Harvard Medical School, USA
Keynote: Therapeutic target identification by genetically engineered human neural stem cells in a spinal cord glioblastoma model
Time : 11:50-12:30
Recovery Research and Director, Laboratory of SCI, Stem Cell Biology and Neurofacilitation Research, Departments of PM&R and Neurosurgery, Harvard Medical School/Spaulding Rehabilitation Hospital Network and Brigham and Women’s Hospital. He investigates functional multipotency of stem cells and recovery neurobiology through multimodal approaches that integrate stem cell biology, neural and glial biology, chemical and genetic engineering, molecular pharmacology and neural oncology. Work of his team has received the prestigious Apple award of the American Spinal Injury Association (2011), the ERF New investigator award from the foundation of PM&R (2004) and the Mayfield award and Larson Research award of the CNS/AANS Joint Section on Disorders of the Spine and Peripheral Nerves (2012, 2015 & 2016). Prof. Teng reviews for >50 academic and clinical journals and holds study section membership of the NIH, VA, DoD, European Union academic organizations, research and education institutions and scientific and academic foundations. He was elected President (2013-2014) of the American Society for Neural Therapy and Repair.

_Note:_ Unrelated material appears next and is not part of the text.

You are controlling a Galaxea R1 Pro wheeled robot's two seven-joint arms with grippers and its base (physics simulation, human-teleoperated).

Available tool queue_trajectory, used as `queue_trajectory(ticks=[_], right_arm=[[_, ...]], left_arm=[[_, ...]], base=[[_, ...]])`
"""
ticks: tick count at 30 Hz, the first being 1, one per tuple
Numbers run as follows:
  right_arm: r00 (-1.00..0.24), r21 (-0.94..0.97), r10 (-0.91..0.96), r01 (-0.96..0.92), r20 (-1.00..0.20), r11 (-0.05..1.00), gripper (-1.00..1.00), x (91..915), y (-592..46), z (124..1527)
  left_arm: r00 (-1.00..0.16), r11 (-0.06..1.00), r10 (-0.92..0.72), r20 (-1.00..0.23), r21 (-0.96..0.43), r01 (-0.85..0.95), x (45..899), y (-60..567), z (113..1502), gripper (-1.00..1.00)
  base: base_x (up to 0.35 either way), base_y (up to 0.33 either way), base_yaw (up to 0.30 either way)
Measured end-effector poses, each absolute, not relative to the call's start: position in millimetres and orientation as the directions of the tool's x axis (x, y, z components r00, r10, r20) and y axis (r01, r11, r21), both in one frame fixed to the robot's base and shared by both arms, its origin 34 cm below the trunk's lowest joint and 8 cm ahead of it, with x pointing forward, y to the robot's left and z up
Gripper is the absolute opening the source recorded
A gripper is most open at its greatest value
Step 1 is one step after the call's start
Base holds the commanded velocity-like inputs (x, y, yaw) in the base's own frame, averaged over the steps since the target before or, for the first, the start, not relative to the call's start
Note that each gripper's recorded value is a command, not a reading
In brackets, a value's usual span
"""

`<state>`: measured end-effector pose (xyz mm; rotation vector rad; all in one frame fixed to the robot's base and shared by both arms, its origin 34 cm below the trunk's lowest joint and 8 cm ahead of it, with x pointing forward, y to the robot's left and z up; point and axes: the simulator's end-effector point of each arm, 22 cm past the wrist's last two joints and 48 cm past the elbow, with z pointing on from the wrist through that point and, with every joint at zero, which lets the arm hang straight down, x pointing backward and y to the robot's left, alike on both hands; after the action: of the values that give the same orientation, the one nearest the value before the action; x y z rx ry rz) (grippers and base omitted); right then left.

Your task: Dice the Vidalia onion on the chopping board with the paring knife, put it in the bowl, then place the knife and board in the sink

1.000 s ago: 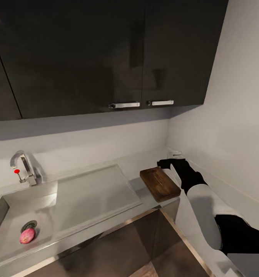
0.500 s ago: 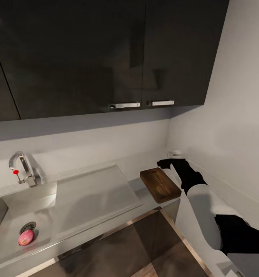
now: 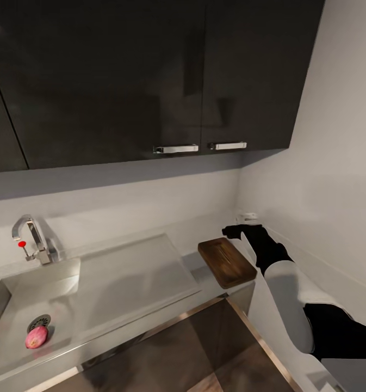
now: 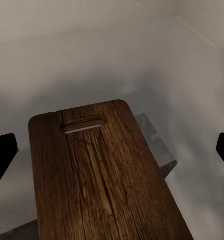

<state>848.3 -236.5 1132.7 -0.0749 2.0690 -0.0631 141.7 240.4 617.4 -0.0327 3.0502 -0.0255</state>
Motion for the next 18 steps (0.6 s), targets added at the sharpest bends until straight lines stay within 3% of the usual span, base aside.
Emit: queue_trajectory(ticks=[11,18], right_arm=[[-0.478,-0.079,-0.081,-0.023,-0.875,0.997,1.00,848.2,-240.0,1133.0],[-0.479,-0.080,-0.081,-0.022,-0.874,0.997,1.00,848.5,-240.8,1132.5]], left_arm=[[-0.996,1.000,-0.022,-0.083,-0.020,-0.020,137.9,238.7,617.3,1.00],[-0.997,1.000,-0.022,-0.075,-0.023,-0.020,134.1,236.1,617.1,1.00]], base=[[0.235,0.162,0.000],[0.067,0.022,0.000]])
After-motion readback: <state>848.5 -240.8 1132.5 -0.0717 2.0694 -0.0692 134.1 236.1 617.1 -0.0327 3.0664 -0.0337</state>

We recently established a rodent model of intramedullary cervical spinal cord glioblastoma (ISCG). The system for the first time emulated both somatomotosensory disorders and autonomic dysfunctions of this deadly disease. Using genetically engineered human neural stem cells (hNSCs) that were capable to track and migrate towards the cancer cells we have determined a subpopulation of ISCG cells that are crucial for the tumor survival and could be targeted by therapeutic hNSCs that exerted a localized oncolytic effect. Importantly, the data also illuminated host spinal cord cellular and network components that should be preserved to maximize residual neural function in order to benefit extension of survival. Overall, our findings demonstrated a stem cellbased multimodal approach to developing targeted glioblastoma treatment. Such a strategy can be further optimized for its comprehensive efficacy via a simultaneous application of targeted neuroprotection treatment to sustain neurological function.